Mix a little yeast and water with milled wheat, and you get dough that just wants to grow. Give it time and a good kneading, shape it into a round, sprinkle it with cheese and other good things, and bake. What happens next is akin to magic.
Like a rabbit pulled from a hat, pizza comes out of the oven. It's a mainstay at Flour, the self-described rustic Italian kitchen that opened in Moreland Hills in April. The leavening action that makes the crust rise is a fine symbol for the way Flour, an informal, chef-driven restaurant, has sprung up in a standard little strip mall and put its mark on the dining scene in this eastern suburb.
Paul Minnillo, a culinary luminary in these parts, partnered with up-and-comer Christopher Di Lisi, who worked for him at the former Baricelli Inn. This venture marks a shift for the pair toward a more relaxed style and greater options than what they used to do.
You can have a five-course meal or five shared plates. Think of it as fine food without any of the pomp and circumstance associated with fine dining.
One of the defining features of the concept is the commitment to prepare almost everything in-house, from pasta to condiments and cured meats. And you can taste the care in every bite.

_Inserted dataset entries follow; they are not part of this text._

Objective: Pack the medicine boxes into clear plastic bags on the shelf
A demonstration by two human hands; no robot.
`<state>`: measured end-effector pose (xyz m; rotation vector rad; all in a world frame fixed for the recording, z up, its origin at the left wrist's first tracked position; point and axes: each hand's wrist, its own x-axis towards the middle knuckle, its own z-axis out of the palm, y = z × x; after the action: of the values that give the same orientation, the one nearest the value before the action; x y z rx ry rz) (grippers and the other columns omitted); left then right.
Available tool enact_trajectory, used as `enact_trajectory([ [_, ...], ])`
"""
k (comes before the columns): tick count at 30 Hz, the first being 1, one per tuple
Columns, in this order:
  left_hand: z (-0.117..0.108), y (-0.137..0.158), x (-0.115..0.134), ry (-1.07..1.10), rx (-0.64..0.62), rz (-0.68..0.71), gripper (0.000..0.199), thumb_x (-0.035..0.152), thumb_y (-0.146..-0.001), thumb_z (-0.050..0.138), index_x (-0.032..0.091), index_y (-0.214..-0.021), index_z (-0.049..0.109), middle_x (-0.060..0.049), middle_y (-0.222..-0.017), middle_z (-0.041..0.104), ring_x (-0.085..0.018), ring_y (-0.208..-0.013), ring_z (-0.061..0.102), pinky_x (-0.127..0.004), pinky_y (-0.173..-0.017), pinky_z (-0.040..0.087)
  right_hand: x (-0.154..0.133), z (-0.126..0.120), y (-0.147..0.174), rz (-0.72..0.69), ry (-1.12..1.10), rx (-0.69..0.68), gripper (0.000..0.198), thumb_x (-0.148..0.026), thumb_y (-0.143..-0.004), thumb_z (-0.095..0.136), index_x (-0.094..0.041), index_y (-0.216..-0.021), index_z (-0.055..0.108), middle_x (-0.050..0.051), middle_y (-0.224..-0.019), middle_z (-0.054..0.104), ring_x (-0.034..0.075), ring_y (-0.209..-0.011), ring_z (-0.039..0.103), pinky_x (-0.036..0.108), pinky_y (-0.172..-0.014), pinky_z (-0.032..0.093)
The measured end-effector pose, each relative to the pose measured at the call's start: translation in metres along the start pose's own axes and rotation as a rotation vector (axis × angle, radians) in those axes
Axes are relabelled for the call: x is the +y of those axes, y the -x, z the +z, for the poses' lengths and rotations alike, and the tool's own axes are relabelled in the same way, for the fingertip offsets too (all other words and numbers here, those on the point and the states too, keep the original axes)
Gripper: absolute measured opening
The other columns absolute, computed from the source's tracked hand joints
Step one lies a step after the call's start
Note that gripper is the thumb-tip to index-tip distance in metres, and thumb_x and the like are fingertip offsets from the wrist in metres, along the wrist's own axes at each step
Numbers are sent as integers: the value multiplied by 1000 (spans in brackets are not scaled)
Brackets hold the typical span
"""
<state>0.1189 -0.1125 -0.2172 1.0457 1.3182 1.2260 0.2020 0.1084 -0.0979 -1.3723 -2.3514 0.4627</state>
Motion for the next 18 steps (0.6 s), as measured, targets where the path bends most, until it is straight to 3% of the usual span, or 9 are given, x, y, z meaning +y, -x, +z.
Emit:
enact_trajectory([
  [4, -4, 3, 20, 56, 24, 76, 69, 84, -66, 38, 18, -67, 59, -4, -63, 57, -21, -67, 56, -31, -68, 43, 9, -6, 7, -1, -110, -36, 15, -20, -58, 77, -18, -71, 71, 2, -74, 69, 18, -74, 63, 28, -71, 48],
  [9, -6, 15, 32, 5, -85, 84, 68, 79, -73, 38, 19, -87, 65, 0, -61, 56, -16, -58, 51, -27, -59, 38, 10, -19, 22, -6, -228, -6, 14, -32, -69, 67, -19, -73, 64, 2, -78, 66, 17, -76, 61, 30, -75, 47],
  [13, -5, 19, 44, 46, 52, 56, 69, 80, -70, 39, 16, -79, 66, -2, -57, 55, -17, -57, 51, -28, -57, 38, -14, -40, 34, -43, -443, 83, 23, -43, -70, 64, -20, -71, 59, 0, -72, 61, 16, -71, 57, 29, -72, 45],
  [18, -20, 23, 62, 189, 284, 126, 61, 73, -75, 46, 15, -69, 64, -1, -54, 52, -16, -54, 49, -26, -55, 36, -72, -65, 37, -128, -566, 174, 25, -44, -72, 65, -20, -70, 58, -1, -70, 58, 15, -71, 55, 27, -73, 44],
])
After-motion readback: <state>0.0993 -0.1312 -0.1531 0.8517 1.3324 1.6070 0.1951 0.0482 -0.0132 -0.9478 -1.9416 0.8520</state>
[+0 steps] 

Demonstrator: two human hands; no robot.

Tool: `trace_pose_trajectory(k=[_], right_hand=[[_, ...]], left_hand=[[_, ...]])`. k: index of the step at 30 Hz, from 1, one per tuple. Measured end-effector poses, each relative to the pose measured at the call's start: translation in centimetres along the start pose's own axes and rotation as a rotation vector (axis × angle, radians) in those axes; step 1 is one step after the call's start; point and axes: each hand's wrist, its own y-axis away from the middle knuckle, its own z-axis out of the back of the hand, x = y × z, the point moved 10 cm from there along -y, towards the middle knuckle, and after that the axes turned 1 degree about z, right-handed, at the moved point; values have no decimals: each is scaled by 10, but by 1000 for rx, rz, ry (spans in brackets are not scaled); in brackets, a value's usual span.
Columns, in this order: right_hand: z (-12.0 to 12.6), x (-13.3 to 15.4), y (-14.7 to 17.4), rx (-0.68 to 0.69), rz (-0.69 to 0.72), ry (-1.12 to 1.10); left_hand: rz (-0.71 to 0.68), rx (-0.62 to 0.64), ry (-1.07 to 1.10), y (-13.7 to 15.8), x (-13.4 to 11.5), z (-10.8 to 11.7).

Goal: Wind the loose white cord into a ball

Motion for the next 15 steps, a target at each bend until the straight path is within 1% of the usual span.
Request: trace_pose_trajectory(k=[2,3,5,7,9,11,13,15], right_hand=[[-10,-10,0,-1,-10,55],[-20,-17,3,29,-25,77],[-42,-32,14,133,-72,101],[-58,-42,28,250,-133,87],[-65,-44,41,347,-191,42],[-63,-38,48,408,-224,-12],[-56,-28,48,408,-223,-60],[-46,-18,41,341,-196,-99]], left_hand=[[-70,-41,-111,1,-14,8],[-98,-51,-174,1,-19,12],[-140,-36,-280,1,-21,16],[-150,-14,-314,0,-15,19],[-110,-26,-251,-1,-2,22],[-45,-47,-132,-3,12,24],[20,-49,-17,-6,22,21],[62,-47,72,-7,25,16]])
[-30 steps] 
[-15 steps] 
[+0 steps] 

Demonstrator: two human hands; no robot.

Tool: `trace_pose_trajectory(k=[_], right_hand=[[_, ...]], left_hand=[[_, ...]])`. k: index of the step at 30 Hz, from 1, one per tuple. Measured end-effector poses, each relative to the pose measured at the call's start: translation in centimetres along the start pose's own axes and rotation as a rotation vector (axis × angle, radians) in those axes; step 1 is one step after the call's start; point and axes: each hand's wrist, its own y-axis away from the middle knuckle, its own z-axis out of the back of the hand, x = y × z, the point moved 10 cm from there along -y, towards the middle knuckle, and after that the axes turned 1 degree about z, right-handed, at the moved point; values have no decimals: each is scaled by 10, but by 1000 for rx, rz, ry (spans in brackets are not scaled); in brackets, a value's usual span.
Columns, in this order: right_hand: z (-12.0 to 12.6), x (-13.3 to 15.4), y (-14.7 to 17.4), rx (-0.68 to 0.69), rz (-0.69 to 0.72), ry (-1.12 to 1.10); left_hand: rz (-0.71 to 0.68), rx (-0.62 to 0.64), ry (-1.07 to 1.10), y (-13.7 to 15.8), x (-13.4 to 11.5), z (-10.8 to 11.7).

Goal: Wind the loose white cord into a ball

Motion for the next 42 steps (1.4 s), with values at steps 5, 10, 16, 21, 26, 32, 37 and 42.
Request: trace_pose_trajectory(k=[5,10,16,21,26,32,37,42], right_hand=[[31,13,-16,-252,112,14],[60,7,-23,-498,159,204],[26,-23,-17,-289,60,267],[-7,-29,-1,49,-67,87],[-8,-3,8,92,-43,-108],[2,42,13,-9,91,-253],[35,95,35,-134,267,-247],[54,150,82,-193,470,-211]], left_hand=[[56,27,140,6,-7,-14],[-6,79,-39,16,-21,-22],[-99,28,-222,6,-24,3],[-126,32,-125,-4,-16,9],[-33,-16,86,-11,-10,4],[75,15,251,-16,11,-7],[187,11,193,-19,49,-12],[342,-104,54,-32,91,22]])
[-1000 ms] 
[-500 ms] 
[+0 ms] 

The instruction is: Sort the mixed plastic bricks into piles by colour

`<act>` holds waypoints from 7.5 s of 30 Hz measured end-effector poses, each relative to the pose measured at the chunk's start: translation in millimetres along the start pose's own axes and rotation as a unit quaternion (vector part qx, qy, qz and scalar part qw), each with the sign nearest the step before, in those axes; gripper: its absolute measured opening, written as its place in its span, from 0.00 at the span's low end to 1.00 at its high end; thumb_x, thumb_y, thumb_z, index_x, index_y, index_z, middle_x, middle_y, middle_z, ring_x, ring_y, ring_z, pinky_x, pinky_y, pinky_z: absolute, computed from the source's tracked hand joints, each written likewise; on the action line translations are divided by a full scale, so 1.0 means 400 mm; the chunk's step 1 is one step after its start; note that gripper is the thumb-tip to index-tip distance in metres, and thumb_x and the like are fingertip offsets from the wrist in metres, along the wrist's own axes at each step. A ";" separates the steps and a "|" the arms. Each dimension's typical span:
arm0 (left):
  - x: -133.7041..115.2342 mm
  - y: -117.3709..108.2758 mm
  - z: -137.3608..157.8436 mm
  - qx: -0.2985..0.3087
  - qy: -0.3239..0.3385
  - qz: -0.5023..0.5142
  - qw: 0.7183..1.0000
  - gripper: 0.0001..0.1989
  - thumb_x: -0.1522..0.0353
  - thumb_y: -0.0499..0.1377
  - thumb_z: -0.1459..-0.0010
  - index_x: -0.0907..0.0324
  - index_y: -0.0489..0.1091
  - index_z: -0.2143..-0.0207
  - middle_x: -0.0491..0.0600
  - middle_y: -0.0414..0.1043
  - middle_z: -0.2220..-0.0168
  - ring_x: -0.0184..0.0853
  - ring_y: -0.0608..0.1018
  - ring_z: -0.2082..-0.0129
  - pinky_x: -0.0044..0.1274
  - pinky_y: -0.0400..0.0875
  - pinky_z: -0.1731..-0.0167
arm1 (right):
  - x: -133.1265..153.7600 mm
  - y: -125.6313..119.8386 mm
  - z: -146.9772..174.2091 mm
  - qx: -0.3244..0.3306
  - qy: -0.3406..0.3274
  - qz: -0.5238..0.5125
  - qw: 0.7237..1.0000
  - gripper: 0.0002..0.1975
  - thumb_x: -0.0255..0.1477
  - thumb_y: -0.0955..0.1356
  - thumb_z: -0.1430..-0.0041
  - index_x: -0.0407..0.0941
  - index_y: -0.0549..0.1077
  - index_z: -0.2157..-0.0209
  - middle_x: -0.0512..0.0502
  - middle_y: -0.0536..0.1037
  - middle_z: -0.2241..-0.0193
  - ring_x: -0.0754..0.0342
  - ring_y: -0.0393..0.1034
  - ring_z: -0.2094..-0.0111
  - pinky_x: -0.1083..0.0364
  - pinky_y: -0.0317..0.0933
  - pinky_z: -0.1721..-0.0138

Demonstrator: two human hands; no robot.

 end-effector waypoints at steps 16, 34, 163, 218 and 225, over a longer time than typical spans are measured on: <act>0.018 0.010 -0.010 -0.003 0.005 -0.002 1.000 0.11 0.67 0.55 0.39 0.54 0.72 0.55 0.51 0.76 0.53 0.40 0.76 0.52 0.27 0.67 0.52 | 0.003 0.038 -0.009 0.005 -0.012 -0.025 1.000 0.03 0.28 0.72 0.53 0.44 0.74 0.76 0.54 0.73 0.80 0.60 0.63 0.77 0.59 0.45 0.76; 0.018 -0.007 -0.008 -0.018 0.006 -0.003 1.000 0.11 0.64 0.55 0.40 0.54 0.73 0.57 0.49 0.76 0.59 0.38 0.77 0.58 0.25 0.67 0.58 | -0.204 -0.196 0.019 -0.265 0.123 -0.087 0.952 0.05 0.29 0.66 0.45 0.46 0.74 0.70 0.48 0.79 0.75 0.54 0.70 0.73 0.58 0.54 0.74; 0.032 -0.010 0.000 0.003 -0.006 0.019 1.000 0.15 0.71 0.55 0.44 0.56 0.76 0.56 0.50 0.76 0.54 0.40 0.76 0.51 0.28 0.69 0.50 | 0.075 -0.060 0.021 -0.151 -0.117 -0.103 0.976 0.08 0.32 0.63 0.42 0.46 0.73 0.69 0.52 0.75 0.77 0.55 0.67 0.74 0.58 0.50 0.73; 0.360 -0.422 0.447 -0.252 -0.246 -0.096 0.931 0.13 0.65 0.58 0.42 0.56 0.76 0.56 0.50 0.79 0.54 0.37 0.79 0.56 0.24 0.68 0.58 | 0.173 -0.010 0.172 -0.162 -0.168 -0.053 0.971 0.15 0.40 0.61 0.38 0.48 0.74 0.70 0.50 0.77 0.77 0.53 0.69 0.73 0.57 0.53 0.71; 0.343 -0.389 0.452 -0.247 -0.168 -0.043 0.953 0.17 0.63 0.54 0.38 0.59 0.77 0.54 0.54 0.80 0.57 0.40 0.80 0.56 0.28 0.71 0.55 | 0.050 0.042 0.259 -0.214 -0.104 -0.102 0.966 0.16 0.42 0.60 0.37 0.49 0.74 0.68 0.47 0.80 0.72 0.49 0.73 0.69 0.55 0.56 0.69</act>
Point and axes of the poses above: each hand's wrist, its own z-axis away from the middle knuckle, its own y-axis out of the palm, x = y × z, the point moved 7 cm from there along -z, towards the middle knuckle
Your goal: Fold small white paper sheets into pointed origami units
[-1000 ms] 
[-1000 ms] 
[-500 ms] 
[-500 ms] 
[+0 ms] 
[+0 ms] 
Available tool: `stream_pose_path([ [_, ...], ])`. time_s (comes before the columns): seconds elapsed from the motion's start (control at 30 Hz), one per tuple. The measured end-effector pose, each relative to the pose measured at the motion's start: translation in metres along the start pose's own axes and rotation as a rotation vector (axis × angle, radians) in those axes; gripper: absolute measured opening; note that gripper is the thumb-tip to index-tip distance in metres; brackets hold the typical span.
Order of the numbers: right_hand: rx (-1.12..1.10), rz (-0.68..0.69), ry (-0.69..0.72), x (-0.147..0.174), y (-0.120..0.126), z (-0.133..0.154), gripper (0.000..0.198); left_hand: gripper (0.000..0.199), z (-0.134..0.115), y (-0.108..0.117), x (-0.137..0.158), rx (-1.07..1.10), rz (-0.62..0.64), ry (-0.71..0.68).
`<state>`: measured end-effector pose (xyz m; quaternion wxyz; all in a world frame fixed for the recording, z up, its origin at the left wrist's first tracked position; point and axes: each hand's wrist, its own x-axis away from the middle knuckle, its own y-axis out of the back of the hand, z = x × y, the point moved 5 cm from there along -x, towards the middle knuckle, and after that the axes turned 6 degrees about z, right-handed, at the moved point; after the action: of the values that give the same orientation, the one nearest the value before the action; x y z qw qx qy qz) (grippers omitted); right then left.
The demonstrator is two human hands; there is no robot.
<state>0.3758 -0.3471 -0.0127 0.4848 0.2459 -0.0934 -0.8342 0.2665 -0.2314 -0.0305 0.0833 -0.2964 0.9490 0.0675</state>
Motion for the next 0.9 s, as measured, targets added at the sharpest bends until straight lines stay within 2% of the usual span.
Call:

They're even doing their own ricotta, and it's sweet, creamy and worlds away from anything that comes in a plastic container. Our antipasti portion ($11), enough for two, was whipped, drizzled with pesto and surrounded by thick chunks of grilled, salted focaccia. It's simple, unpretentious and delicious.
A salumi board ($17) is another opportunity to dig deep into the from-scratch ethic. The selection changes regularly. When I was there, they were pulling items such as veal pastrami, culatello and naturally fermented Genoa salami from the aging cooler.
Sausage is also made in the kitchen. It was on my excellent Salsiccia pizza with crushed tomatoes, smoked mozzarella and fresh oregano ($14). The crust was thin and crisp, but sturdy enough to hold the toppings, with crackly bubbles and charred edges just as it should be when cooked in a hot wood-burning oven. We had the 10-inch pie as an appetizer. The pizzas work equally well as kid-pleasing entrees and as part of a table-grazing spread.
Minnillo tweaks the one-page menu every night, taking advantage of seasonal and exceptional ingredients. But the core structure stays in place: a mix of antipasti; daily meat and cheese boards; salads; four pastas and a risotto, available in half and full portions; five pizzas; and six heartier main dishes. There are no rules, and dishes can be combined in whatever way appeals to you.
Even the bruschetta ($3 per piece) can be mixed and matched, with spreads and toppings varying daily. We had a traditional caponata that nicely balanced tart and sweet notes, and a plush smooth textured eggplant puree.
The spaghetti and clams was purposefully uncomplicated. The basic ingredients — petite Manila clams, garlic, white wine and chili flakes — combine for an authentic, splendid result ($11, $19). An elegant fennel risotto, with a consistency reminiscent of rice pudding, gets the same less-is-more treatment ($9, $17). It's seasoned with preserved lemon and crowned with a vinegary little tangle of shaved asparagus, favas and radishes. Both benefit from restraint.
The hangar bistecca reveals the lengths they'll go to turn a good steak into a great one ($25). This humble piece of beef is cured then simmered sous vide (like boiling in a bag at much lower heat) with roasted garlic. It emerges soft as warm butter, full of flavor with a perfect pink center. Slices are fanned out on carrot puree with roasted oyster mushrooms and house oven-dried tomato pesto, further example of how the chefs elevate the ordinary.
Some places don't manage dessert as well as the rest of the menu, and others job it out. Here, the finish is just as good as the start, and Flour's pastry chef deserves credit. The salted chocolate brownie served with basil ice cream, fizzy Pop Rocks chips and extra virgin olive oil is a brilliant combination, defying expectations about what goes with what ($7.50). Almond panna cotta, a dense custard, with a cookie is a childhood pleasure retooled for grownups ($7).
Despite the Italian cuisine, don't expect red and white checked cloths or candles in Chianti bottles. The space, divided into a dining room and a more intimate bar area, is spare and sophisticated. A designer's touch is evident in the tangerine accent walls texturized with marble dust and the brushed zinc tabletops. The contemporary look creates a problem: nothing soft to absorb noise. But Minnillo assures me a fix is in the works. Other than that, I wouldn't change a thing: Flour's already on the rise.